# Second Isomorphism Theorem: Statement, Proof

In this article, we will learn about the second isomorphism theorem for groups. This is also known as the diamond isomorphism theorem. The statement with its proof is provided below.

## Second Isomorphism Theorem Statement

Let G be a group such that

1. H be a subgroup of G
2. K be a normal subgroup of G.

Then we have a group isomorphism

H/(H∩K) ≅ HK/K.

## Second Isomorphism Theorem Proof

The below steps have to be followed to prove the second isomorphism theorem for groups.

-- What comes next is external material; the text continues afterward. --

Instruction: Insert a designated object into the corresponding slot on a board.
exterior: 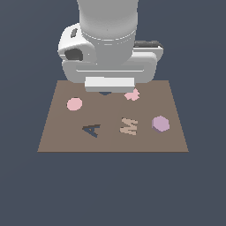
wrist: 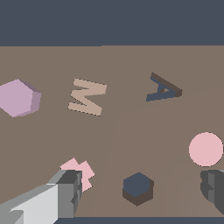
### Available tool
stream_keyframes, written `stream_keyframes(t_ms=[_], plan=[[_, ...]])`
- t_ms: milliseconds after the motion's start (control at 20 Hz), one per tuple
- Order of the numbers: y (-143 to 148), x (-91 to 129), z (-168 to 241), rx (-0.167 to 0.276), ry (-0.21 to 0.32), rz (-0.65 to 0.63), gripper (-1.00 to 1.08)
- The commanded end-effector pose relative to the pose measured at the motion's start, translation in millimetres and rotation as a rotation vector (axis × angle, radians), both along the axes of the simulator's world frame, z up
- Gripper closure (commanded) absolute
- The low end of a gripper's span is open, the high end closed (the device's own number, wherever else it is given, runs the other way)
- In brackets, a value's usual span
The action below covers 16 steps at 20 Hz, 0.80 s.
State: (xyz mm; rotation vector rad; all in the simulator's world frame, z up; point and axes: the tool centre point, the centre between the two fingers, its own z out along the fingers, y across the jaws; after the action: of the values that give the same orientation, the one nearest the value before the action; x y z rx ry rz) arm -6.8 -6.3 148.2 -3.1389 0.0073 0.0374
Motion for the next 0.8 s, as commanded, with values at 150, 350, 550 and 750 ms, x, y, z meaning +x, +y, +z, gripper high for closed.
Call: stream_keyframes(t_ms=[150, 350, 550, 750], plan=[[2, 1, -1, 0.000, 0.000, -0.002, -0.92], [13, 3, -7, 0.000, -0.002, -0.012, -0.92], [32, 8, -18, 0.000, -0.004, -0.029, -0.92], [59, 16, -33, -0.001, -0.008, -0.055, -0.92]])
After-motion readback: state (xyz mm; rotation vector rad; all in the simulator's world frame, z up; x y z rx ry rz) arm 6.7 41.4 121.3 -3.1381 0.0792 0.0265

Step 1: To show HK is a subgroup of G.

In order to prove this, we need to show that HK=KH. For h ∈ H, k ∈ K, as K is normal in G, we have that hkh-1 ∈ K.

∴ hk = (hkh-1)h ∈ KH.

Hence, HK ⊆ KH.

In a similar way, KH ⊆ HK.

Therefore HK = KH, proving that HK is a subgroup of G.

Step 2: To show K is normal in HK.

As HK is a subgroup of G by Step 1, and K is normal in G by assumption, one can easily deduce that K is a normal subgroup of HK.

Step 3: To show H∩K $\trianglelefteq$ H. This follows from the fact that K $\trianglelefteq$ G.

We will now prove the isomorphism.

Step 4: Define a mapping

φ: H → HK/K

by φ(h) = hK for h ∈ H.

Note that φ(h1h2) = h1h2K = (h1K) (h2K) = φ(h1) φ(h2), so φ is a group homomorphism.

By the definition of φ, φ is onto.

Now, Ker φ = {h ∈ H: φ(h) = K}

= {h ∈ H: hK = K}

= {h ∈ H: h ∈ K}

= H∩K.

So by the first isomorphism theorem of groups, we can conclude that

H/(H∩K) ≅ HK/K.

This proves the second isomorphism theorem for groups.